## What is required
Nothing but the pictures should be dropped; repeat the rest of the data below exactly.

(Exercise data)

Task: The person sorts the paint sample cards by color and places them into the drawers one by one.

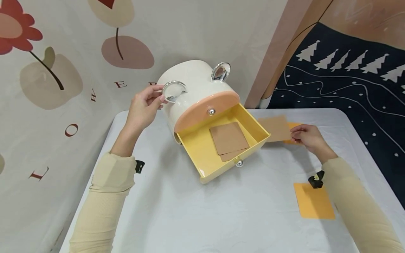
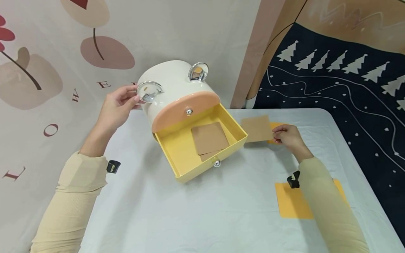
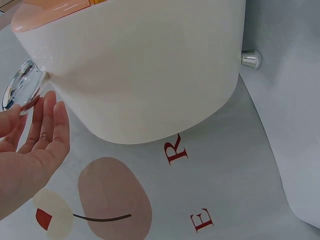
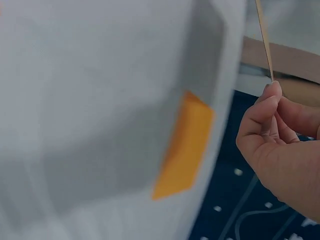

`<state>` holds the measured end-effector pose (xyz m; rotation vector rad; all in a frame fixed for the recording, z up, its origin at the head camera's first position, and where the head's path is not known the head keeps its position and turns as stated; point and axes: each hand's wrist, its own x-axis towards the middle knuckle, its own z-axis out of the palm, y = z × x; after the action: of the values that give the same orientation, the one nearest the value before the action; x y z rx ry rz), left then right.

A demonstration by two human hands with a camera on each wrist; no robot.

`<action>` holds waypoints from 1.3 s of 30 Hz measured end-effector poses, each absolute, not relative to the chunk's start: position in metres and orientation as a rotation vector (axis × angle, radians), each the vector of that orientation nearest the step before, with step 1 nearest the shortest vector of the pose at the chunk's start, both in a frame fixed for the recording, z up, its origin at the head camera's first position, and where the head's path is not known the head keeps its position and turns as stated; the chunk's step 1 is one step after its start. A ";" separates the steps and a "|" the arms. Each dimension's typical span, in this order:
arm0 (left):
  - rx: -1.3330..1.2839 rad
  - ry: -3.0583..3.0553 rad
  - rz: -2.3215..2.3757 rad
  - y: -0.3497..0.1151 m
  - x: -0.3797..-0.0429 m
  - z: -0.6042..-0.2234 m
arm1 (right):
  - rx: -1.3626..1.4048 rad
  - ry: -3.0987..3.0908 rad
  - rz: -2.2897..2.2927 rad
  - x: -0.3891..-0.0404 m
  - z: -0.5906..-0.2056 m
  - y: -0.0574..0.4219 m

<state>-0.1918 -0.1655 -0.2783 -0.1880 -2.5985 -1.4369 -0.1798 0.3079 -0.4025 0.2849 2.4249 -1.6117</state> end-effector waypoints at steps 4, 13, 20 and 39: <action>-0.189 -2.599 -1.432 -0.166 -0.192 -0.278 | 0.278 2.471 -1.649 -0.180 -0.379 0.315; -0.173 -2.610 -1.437 -0.166 -0.192 -0.277 | 0.161 2.519 -1.806 -0.177 -0.320 0.309; -0.170 -2.617 -1.422 -0.166 -0.190 -0.277 | 0.029 2.464 -1.812 -0.176 -0.295 0.273; -0.176 -2.609 -1.445 -0.166 -0.191 -0.278 | -0.107 2.339 -1.579 -0.170 -0.313 0.206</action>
<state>-0.1909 -0.1659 -0.2776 -0.1758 -2.6094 -1.4448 -0.1699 0.2059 -0.3130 -0.1075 2.3395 -1.5795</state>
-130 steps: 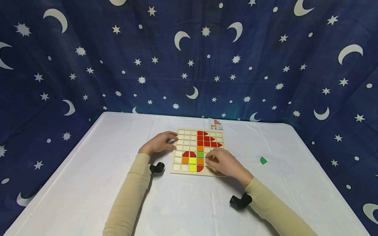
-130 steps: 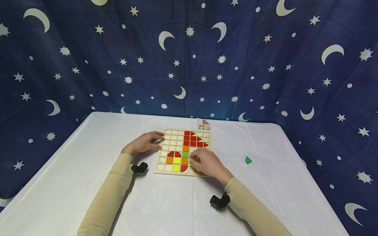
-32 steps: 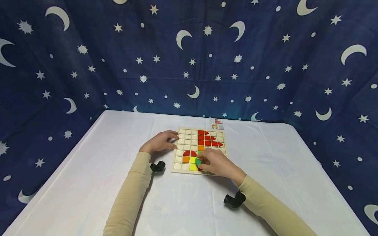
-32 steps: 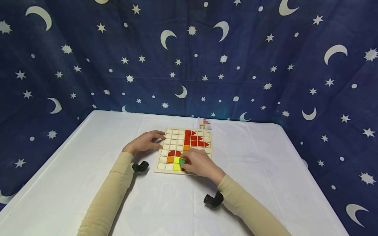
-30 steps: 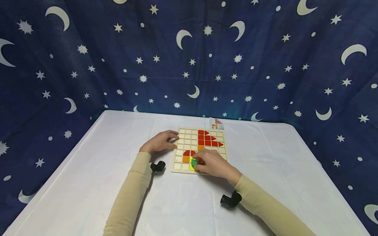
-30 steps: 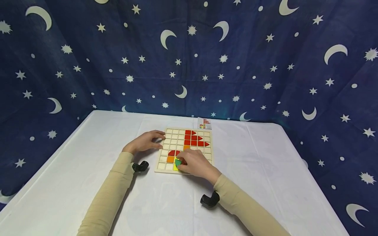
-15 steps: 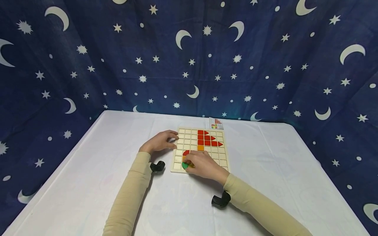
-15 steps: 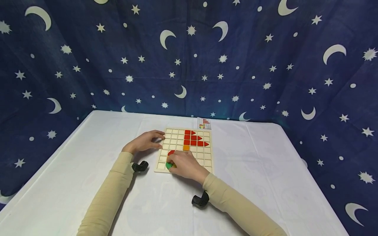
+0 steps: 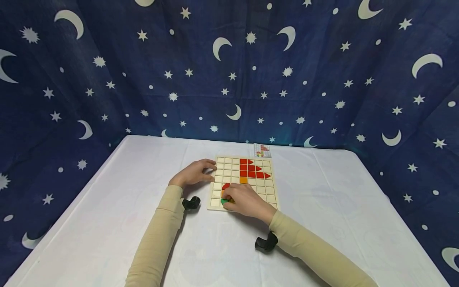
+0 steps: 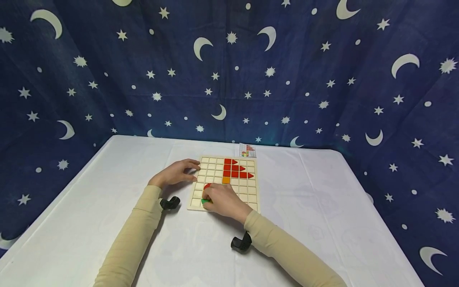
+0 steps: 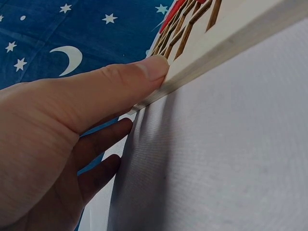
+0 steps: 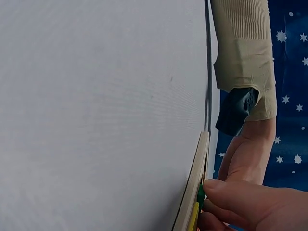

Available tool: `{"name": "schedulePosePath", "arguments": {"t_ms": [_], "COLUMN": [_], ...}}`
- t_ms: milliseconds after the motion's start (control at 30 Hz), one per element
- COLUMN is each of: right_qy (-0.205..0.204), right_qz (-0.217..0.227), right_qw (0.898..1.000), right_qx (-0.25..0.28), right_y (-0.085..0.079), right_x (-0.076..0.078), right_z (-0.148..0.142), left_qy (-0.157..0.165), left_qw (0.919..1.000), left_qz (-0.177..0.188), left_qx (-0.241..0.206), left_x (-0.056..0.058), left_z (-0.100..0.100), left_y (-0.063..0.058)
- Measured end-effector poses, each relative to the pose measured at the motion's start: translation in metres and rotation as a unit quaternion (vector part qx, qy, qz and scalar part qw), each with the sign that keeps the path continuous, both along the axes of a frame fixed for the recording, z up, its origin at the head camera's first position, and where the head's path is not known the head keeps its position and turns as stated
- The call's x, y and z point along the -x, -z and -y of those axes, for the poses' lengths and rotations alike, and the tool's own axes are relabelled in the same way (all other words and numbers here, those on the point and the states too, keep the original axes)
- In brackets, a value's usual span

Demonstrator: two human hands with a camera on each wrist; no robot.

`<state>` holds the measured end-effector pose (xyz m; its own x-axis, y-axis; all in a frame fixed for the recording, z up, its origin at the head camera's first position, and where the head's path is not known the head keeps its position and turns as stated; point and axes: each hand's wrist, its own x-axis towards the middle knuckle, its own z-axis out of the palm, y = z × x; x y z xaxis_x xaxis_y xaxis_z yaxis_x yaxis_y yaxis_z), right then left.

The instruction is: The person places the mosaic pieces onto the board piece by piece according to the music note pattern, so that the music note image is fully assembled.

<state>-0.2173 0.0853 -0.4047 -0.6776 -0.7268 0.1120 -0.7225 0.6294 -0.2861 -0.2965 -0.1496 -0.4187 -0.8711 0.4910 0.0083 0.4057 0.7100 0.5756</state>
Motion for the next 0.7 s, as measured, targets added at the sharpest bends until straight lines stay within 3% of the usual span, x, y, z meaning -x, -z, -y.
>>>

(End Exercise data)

## Solution
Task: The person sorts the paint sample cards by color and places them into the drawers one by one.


`<state>` holds the measured end-effector pose (xyz m; rotation vector rad; all in a frame fixed for the recording, z up, its origin at the head camera's first position, and where the head's path is not known the head keeps its position and turns as stated; point and axes: each hand's wrist, its own x-axis towards the middle knuckle, its own z-axis out of the palm, y = z × x; after the action: of the values that give the same orientation, the one nearest the value before the action; x y z rx ry rz), left then right.

A demonstration by two human hands with a camera on each wrist; no robot.

`<action>` holds waypoints from 1.3 s of 30 Hz measured end-effector poses, each absolute, not relative to the chunk's start: position in metres and orientation as a rotation vector (axis × angle, radians), each the vector of that orientation nearest the step before, with step 1 nearest the shortest vector of the pose at the chunk's start, both in a frame fixed for the recording, z up, its origin at the head camera's first position, and where the head's path is not known the head keeps its position and turns as stated; the chunk's step 1 is one step after its start. A ";" separates the steps and a "|" the arms. Each dimension's typical span, in this order:
arm0 (left):
  - rx: -1.3330..1.2839 rad
  - ry: -3.0583..3.0553 rad
  - rz: -2.3215..2.3757 rad
  - y: -0.3497..0.1151 m
  - x: -0.3797..-0.0429 m
  - z: -0.6042..-0.2234 m
arm1 (right):
  - rx: -1.3626..1.4048 rad
  - ry: -3.0987..3.0908 rad
  - rz: -2.2897..2.2927 rad
  - x: -0.3891..-0.0404 m
  - z: -0.5906..-0.2056 m
  - y: -0.0574..0.4219 m

<state>-0.1918 -0.1655 -0.2783 -0.1880 -2.5985 -1.4369 -0.1798 0.3079 -0.4025 0.2849 2.4249 -1.6117</state> end-effector waypoints at steps 4, 13, 20 and 39: <action>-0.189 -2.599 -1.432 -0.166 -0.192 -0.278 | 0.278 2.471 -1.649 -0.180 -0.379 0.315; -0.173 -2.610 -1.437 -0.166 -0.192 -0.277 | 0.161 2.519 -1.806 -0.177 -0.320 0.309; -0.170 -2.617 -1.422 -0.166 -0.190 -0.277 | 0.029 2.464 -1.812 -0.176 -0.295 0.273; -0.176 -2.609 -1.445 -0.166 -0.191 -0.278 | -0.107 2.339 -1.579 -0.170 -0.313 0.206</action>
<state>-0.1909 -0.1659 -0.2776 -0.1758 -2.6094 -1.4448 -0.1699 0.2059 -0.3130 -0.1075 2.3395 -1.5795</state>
-130 steps: 
-130 steps: 
-32 steps: 
-32 steps: 
-30 steps: 
-30 steps: 
-15 steps: 
-15 steps: 
+0 steps: 
+0 steps: 
+0 steps: 
+0 steps: 

Available tool: `{"name": "schedulePosePath", "arguments": {"t_ms": [_], "COLUMN": [_], ...}}`
- t_ms: milliseconds after the motion's start (control at 30 Hz), one per element
- COLUMN is each of: right_qy (-0.205..0.204), right_qz (-0.217..0.227), right_qw (0.898..1.000), right_qx (-0.25..0.28), right_y (-0.085..0.079), right_x (-0.076..0.078), right_z (-0.148..0.142), left_qy (-0.157..0.165), left_qw (0.919..1.000), left_qz (-0.177..0.188), left_qx (-0.241..0.206), left_x (-0.056..0.058), left_z (-0.100..0.100), left_y (-0.063..0.058)
- Measured end-effector poses, each relative to the pose measured at the motion's start: translation in metres and rotation as a unit quaternion (vector part qx, qy, qz and scalar part qw), each with the sign that keeps the path continuous, both along the axes of a frame fixed for the recording, z up, its origin at the head camera's first position, and where the head's path is not known the head keeps its position and turns as stated
- The call's x, y and z point along the -x, -z and -y of those axes, for the poses' lengths and rotations alike, and the tool's own axes are relabelled in the same way (all other words and numbers here, those on the point and the states too, keep the original axes)
- In brackets, a value's usual span

Demonstrator: two human hands with a camera on each wrist; no robot.

`<state>` holds the measured end-effector pose (xyz m; its own x-axis, y-axis; all in a frame fixed for the recording, z up, its origin at the head camera's first position, and where the head's path is not known the head keeps its position and turns as stated; point and axes: each hand's wrist, its own x-axis towards the middle knuckle, its own z-axis out of the palm, y = z × x; x y z xaxis_x xaxis_y xaxis_z yaxis_x yaxis_y yaxis_z), right then left.

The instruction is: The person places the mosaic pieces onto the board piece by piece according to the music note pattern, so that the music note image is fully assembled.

<state>-0.2173 0.0853 -0.4047 -0.6776 -0.7268 0.1120 -0.7225 0.6294 -0.2861 -0.2965 -0.1496 -0.4187 -0.8711 0.4910 0.0083 0.4057 0.7100 0.5756</state>
Motion for the next 0.7 s, as measured, targets added at the sharpest bends until straight lines stay within 3% of the usual span, x, y, z meaning -x, -z, -y.
>>>

The output above is the complete answer.